Look through the data below for the line with "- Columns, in", and transcribe it exactly together with each line after it up to and including the line with "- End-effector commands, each". Give nothing else.

DATASET RECORDS Block Start

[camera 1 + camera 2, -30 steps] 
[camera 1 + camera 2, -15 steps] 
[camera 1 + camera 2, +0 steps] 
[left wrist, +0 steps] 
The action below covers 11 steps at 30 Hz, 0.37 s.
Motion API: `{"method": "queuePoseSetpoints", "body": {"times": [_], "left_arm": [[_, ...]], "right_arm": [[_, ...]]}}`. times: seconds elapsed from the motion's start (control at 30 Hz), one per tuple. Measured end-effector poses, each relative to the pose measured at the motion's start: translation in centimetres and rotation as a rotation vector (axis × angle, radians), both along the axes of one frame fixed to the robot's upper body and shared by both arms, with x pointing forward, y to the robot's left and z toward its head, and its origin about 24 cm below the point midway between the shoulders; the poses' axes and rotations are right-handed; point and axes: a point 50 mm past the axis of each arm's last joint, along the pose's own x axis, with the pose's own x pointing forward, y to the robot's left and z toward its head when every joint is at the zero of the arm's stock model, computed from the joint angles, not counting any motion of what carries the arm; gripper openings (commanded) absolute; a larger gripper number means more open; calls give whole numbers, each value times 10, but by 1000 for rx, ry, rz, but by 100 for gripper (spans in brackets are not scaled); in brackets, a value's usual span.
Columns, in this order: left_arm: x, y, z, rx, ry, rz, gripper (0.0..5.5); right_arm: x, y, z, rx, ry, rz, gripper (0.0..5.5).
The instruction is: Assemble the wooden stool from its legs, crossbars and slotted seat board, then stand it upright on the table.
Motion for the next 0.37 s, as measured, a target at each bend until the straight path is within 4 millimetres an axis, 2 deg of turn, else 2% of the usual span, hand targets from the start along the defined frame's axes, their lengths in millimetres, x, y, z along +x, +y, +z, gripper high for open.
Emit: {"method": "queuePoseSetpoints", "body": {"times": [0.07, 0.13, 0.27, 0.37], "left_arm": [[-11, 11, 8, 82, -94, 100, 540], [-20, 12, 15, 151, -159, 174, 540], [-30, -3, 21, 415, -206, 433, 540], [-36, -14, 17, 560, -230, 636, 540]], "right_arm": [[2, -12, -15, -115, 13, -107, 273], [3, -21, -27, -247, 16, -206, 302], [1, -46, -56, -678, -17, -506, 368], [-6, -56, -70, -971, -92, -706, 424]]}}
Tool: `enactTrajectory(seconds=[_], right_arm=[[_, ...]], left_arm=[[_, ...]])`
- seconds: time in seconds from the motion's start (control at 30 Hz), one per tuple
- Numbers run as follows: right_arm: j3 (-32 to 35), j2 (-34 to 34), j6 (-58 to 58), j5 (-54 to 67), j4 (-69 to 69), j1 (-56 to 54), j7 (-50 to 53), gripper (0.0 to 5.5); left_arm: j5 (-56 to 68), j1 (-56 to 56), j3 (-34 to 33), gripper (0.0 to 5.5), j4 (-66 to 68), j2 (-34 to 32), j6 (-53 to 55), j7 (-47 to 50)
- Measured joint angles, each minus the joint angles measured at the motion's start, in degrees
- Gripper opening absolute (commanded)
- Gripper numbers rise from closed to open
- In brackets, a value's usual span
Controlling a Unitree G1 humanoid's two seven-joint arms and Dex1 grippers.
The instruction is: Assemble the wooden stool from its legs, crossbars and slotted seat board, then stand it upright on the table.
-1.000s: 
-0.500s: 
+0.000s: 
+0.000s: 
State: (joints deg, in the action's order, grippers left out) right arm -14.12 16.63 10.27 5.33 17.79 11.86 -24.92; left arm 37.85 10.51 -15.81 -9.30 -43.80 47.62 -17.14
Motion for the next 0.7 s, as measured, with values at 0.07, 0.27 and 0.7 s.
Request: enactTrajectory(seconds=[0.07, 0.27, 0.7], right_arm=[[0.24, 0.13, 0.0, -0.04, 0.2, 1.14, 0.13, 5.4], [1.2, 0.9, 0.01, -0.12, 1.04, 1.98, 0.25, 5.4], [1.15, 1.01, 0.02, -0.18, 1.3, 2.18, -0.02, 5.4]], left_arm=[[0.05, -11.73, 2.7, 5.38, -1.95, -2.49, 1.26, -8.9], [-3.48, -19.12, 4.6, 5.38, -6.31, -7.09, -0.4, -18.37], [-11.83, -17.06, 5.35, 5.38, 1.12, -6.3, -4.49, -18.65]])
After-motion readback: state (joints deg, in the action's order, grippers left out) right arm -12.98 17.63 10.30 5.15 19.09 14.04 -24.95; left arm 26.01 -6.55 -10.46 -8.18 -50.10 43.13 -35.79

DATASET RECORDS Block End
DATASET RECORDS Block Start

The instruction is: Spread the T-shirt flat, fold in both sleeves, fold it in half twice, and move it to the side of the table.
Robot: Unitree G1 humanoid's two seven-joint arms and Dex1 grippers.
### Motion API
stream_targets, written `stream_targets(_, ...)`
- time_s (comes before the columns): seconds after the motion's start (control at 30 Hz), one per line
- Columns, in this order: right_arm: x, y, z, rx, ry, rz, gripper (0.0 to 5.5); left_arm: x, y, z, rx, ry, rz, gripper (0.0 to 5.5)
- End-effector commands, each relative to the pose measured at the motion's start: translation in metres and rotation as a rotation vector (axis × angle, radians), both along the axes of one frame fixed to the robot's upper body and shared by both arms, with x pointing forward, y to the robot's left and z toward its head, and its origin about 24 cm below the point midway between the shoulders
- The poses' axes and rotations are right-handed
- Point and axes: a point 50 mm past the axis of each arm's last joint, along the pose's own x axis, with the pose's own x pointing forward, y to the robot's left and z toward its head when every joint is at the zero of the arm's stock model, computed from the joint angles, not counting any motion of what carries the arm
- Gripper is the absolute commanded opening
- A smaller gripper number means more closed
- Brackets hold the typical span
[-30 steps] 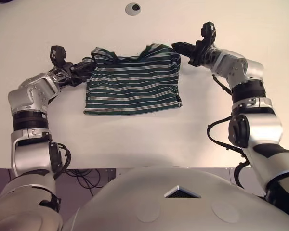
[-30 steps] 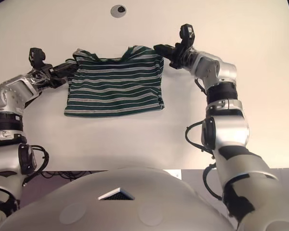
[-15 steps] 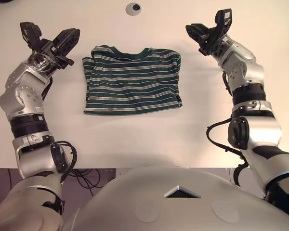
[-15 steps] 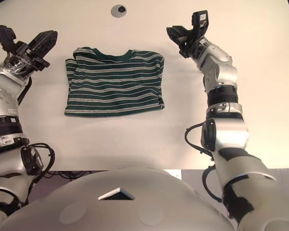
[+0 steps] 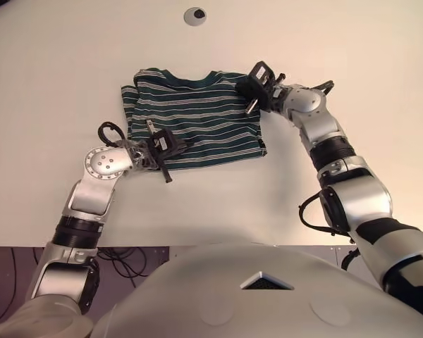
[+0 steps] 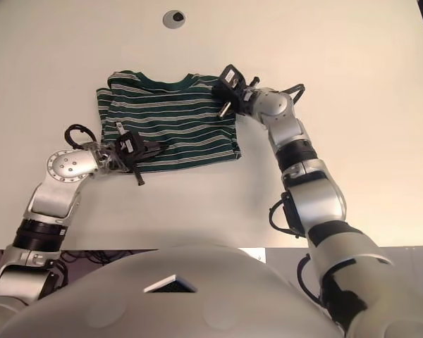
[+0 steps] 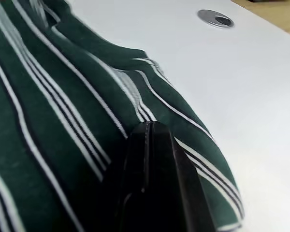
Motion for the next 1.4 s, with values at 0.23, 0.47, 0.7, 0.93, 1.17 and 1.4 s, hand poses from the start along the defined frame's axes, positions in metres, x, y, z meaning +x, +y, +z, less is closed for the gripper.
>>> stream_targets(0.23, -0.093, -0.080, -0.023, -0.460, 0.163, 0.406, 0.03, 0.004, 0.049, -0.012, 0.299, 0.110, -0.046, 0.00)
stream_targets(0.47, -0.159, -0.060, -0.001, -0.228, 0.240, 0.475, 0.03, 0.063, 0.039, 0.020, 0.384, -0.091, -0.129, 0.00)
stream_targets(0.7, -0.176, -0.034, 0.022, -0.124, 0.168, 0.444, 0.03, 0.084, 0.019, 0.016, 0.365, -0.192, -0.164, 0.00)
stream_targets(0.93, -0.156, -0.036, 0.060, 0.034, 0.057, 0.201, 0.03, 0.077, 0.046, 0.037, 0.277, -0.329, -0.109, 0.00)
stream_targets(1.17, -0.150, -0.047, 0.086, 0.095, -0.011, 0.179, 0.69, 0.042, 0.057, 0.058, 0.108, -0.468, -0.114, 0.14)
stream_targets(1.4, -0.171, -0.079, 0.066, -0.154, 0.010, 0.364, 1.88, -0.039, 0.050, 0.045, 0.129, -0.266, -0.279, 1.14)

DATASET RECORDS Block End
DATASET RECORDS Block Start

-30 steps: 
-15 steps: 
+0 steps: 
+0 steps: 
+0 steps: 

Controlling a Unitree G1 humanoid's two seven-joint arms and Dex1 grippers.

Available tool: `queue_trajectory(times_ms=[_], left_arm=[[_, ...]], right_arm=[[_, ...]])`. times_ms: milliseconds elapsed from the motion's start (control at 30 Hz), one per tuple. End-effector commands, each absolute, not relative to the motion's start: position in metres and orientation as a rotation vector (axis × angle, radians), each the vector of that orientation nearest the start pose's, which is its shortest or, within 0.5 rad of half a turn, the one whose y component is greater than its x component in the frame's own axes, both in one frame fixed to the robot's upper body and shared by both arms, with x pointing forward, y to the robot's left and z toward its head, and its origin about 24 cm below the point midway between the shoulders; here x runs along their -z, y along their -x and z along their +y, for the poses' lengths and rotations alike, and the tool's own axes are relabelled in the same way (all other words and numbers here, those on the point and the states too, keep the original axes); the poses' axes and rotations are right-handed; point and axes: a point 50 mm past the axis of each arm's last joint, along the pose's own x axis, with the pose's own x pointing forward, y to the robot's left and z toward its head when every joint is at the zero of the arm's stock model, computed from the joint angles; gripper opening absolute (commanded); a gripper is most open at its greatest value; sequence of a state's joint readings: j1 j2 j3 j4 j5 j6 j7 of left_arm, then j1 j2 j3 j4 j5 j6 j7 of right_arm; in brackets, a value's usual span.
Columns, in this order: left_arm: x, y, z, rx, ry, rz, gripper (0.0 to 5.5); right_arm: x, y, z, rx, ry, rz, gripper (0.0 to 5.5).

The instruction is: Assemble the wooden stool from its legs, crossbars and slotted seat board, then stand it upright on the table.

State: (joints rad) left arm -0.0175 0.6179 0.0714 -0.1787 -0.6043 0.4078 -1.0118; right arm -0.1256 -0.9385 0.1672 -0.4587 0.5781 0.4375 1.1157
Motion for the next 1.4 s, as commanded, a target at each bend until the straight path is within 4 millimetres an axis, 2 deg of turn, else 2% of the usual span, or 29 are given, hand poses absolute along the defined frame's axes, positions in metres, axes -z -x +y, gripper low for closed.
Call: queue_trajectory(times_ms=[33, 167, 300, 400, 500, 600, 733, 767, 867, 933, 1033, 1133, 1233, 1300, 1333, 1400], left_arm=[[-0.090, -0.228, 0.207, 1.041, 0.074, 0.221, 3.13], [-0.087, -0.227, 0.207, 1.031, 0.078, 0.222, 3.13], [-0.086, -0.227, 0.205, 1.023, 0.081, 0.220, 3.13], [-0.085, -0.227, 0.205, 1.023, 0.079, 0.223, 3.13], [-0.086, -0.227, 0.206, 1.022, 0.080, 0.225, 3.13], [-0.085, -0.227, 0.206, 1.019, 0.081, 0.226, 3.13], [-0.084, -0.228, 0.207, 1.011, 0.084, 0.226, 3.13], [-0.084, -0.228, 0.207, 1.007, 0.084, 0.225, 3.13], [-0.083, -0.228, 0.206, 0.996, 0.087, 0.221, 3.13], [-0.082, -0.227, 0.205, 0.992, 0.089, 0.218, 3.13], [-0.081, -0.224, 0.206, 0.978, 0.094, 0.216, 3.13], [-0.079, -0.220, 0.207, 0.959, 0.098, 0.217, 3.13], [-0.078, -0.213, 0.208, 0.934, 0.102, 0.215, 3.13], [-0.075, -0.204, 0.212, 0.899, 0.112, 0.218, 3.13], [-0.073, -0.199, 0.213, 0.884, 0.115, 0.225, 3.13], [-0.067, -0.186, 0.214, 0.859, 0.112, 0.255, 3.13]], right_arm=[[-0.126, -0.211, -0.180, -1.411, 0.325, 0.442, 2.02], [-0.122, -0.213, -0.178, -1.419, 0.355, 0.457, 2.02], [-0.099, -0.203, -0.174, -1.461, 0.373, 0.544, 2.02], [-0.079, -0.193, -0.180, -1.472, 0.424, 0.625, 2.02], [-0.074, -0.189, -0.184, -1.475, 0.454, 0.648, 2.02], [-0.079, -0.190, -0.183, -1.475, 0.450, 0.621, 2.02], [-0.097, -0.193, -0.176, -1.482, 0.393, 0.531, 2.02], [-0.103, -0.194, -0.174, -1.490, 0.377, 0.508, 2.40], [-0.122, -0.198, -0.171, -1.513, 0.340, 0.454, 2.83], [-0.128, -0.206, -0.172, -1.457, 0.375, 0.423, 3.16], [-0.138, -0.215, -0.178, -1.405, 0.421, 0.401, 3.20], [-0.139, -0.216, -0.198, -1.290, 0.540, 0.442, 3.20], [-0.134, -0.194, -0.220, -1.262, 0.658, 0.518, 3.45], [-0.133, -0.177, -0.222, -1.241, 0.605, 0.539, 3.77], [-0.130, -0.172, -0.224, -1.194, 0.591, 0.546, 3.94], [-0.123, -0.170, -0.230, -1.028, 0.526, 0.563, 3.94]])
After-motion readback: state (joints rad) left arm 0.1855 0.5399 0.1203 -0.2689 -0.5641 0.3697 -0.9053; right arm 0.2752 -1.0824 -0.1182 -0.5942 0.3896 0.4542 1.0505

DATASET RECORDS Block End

OUTPUT:
- Columns, in this order: right_arm: x, y, z, rx, ry, rz, gripper (0.0 to 5.5); left_arm: x, y, z, rx, ry, rz, gripper (0.0 to 5.5)
- End-effector commands, each relative to the pose measured at the motion's start: translation in metres and rotation as a rotation vector (axis × angle, radians), both along the axes of one frame fixed to the robot's upper body and shared by both arms, with x pointing forward, y to the robot's left and z toward its head, and its origin about 24 cm below the point midway between the shoulders

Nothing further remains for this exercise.